Content starts

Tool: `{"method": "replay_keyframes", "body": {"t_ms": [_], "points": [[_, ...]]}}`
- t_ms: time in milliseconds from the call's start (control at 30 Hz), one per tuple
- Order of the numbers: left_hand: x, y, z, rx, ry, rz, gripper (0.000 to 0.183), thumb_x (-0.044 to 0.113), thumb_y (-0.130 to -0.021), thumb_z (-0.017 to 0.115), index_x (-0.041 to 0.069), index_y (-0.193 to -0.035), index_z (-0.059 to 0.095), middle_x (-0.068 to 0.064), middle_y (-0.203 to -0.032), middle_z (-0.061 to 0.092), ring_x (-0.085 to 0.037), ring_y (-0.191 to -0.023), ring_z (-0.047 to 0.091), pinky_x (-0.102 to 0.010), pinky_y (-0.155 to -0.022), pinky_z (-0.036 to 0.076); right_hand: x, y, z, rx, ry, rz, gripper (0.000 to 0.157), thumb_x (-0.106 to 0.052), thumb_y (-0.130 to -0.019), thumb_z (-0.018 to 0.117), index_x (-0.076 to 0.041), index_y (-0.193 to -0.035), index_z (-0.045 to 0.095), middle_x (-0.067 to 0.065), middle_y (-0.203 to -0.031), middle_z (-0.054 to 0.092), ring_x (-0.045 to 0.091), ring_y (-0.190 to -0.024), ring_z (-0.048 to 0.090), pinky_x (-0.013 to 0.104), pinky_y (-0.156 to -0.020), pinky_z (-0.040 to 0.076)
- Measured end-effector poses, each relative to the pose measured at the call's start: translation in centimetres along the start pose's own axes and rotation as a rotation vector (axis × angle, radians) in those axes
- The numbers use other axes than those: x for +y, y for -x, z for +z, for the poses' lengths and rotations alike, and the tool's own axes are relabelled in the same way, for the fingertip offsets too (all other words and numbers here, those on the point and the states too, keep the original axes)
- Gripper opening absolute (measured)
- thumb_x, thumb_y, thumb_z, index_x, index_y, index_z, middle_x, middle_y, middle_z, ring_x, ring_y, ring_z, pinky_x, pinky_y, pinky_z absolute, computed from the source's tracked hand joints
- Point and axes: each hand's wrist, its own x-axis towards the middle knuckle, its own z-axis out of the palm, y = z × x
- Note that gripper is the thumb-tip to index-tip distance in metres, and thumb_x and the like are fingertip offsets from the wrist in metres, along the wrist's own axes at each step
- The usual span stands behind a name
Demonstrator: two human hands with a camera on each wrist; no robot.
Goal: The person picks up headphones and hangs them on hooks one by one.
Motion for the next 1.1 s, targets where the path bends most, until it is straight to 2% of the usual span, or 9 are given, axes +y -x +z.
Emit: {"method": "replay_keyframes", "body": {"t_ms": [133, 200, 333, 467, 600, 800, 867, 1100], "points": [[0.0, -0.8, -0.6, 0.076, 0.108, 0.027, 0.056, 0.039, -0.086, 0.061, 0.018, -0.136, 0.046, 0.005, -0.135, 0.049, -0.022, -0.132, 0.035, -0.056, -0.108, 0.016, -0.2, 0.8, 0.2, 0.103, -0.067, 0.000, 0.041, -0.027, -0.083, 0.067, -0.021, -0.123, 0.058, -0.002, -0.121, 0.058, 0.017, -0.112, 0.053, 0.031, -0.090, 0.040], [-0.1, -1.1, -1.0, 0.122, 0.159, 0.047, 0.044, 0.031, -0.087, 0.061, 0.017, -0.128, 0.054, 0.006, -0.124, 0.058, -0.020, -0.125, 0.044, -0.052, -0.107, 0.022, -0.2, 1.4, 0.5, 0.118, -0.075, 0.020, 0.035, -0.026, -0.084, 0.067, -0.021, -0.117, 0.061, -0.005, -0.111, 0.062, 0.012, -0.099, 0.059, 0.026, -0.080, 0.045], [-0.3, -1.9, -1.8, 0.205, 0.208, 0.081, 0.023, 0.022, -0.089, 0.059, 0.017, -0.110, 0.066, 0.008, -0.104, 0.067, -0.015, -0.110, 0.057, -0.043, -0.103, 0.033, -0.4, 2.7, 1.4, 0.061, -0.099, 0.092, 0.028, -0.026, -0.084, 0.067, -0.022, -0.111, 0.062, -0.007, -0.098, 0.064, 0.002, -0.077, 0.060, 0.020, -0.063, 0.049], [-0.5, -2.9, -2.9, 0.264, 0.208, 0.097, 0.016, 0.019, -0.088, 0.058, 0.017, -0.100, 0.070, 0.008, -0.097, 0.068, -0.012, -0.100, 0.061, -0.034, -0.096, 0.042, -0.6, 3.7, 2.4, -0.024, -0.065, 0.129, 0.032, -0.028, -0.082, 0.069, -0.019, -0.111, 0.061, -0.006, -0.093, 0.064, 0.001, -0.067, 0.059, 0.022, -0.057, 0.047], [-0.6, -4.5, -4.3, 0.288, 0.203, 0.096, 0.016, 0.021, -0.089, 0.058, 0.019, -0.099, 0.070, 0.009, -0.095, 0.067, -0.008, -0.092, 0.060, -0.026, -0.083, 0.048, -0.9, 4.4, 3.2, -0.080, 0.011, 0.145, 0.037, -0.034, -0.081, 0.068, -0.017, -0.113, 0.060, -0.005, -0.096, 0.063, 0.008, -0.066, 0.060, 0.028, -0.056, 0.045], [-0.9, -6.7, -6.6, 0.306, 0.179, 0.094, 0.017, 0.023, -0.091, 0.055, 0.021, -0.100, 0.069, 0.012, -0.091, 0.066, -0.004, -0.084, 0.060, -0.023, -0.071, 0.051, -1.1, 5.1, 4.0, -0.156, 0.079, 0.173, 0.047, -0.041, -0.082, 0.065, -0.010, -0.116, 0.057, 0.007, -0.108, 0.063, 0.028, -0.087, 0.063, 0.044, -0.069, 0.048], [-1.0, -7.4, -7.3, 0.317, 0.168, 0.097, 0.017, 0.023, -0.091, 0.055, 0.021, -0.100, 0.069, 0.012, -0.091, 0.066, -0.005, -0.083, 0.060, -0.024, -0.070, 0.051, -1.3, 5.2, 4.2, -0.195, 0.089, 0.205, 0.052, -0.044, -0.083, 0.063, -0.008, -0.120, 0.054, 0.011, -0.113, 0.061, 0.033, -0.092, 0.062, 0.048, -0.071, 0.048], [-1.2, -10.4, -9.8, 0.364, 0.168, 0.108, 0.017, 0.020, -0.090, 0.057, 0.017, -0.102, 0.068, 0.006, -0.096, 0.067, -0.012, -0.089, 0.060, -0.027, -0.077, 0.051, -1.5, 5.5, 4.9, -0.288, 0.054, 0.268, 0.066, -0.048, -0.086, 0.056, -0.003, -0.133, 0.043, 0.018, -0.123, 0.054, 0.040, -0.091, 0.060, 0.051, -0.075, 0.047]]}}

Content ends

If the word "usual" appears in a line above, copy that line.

- The usual span stands behind a name
Motion for the next 1.1 s, targets where the path bends most, until it is straight to 2% of the usual span, or 9 are given, axes +y -x +z.

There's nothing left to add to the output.